Regulatory context and performance metrics

Any chlorination regimen must respect water‑quality rules. Indonesian drinking‑water standards (Permenkes 492/2010) limit trihalomethanes to 100 µg/L (water.co.id). Although this applies to finished potable water, it underscores the need to minimize excess chlorine in the process. Indonesian projects (e.g., planned Balikpapan seawater desalination, ~120 L/s) will need to comply with Ministry of Health clean‑water criteria and environmental discharge permits; in practice operators track both chlorine residuals and DBP levels in product water and/or discharge.

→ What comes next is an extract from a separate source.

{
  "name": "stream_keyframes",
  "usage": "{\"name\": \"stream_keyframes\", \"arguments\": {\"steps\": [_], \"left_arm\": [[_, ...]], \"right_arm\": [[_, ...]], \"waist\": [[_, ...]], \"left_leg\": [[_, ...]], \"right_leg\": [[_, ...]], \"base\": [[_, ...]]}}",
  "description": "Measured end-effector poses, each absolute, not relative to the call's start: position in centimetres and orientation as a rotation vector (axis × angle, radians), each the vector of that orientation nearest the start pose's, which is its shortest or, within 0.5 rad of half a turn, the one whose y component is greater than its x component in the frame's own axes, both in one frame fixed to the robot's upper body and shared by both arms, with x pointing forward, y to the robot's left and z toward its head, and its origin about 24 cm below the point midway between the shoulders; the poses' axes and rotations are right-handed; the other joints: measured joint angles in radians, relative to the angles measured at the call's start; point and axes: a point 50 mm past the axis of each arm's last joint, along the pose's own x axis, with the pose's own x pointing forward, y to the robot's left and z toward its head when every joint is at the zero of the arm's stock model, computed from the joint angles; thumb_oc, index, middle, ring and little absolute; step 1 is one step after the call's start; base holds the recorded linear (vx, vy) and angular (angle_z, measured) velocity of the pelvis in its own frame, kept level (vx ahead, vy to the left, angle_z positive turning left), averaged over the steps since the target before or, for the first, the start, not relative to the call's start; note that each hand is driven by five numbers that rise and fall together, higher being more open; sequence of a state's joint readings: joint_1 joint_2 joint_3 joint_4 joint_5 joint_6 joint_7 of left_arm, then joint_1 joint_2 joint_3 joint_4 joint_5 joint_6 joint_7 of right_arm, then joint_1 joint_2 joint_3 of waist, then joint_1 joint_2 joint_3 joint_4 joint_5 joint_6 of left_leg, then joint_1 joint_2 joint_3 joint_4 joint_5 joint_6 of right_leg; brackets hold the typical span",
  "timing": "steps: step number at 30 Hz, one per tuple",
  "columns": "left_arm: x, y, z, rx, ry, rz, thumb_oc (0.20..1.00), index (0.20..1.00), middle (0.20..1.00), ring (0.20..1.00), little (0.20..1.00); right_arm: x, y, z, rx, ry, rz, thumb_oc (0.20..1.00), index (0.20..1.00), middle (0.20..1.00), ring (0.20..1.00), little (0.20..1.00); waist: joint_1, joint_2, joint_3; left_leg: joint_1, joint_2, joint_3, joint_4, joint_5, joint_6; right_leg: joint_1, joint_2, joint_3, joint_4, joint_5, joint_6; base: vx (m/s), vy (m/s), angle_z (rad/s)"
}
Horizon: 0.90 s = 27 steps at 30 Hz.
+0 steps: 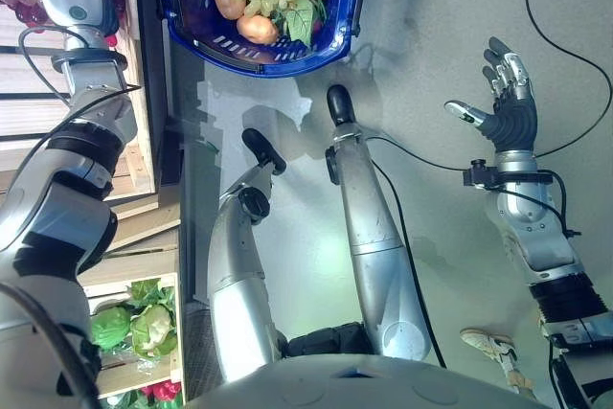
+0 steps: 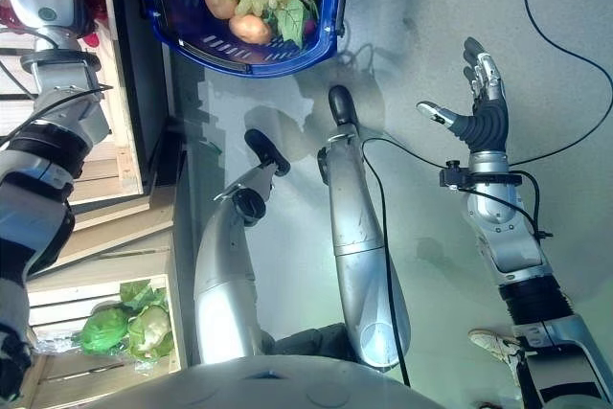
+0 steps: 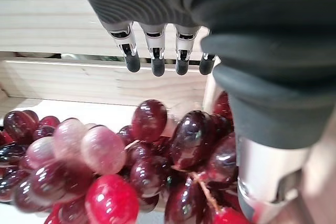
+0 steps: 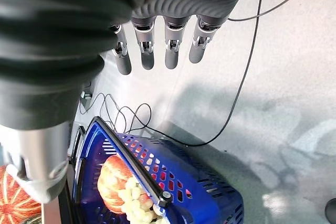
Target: Pick up fruits and vegetables into the basket
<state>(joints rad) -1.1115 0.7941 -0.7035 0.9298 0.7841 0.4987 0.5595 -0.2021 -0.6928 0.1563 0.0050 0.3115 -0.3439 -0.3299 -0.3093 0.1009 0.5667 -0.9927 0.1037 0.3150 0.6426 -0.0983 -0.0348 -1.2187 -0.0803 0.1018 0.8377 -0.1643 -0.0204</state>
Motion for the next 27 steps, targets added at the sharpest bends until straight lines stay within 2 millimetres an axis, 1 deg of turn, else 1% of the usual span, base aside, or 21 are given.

Data‑driven best practice is to combine physical–chemical pretreatment with tailored chlorination: effective coagulation/filtration, continuous or intermittent high‑dose chlorine to suppress biomass, and immediate sodium‑bisulfite dechlorination before RO. Key performance metrics include maintaining raw‑water fouling indicators such as silt density index, bacterial counts or ATP below target thresholds; monitoring normalized RO flux and triggering cleaning at >10% decline (kh.aquaenergyexpo.com); and ensuring no detectable free chlorine at the RO feed.

As outcomes are quantified—log reductions of algae, flux decline rates, frequency of CIP, and differential‑pressure trends—doses can be adjusted. For instance, if biofilm indicators rise, oxidant pulses or coagulant dose are increased. Plants that invest in pretreatment hardware and spares—including membrane systems upstream and supporting consumables—often standardize on ancillary equipment for monitoring and control.

Sources and supporting studies

Authoritative desalination reviews and industry guides (peer‑reviewed and technical) were used. Studies document algae‑removal efficiencies and chlorination effects (researchgate.net) (researchgate.net) (researchgate.net); desalination case histories report biofouling outages (e.g., 2008 Gulf bloom) (waterworld.com); WHO/health standards (Permenkes 492/2010) provide THM limits (water.co.id); and guidelines explicitly prescribe bisulfite dechlorination before RO (mdpi.com) (researchgate.net). All figures and practices above are drawn from these sources.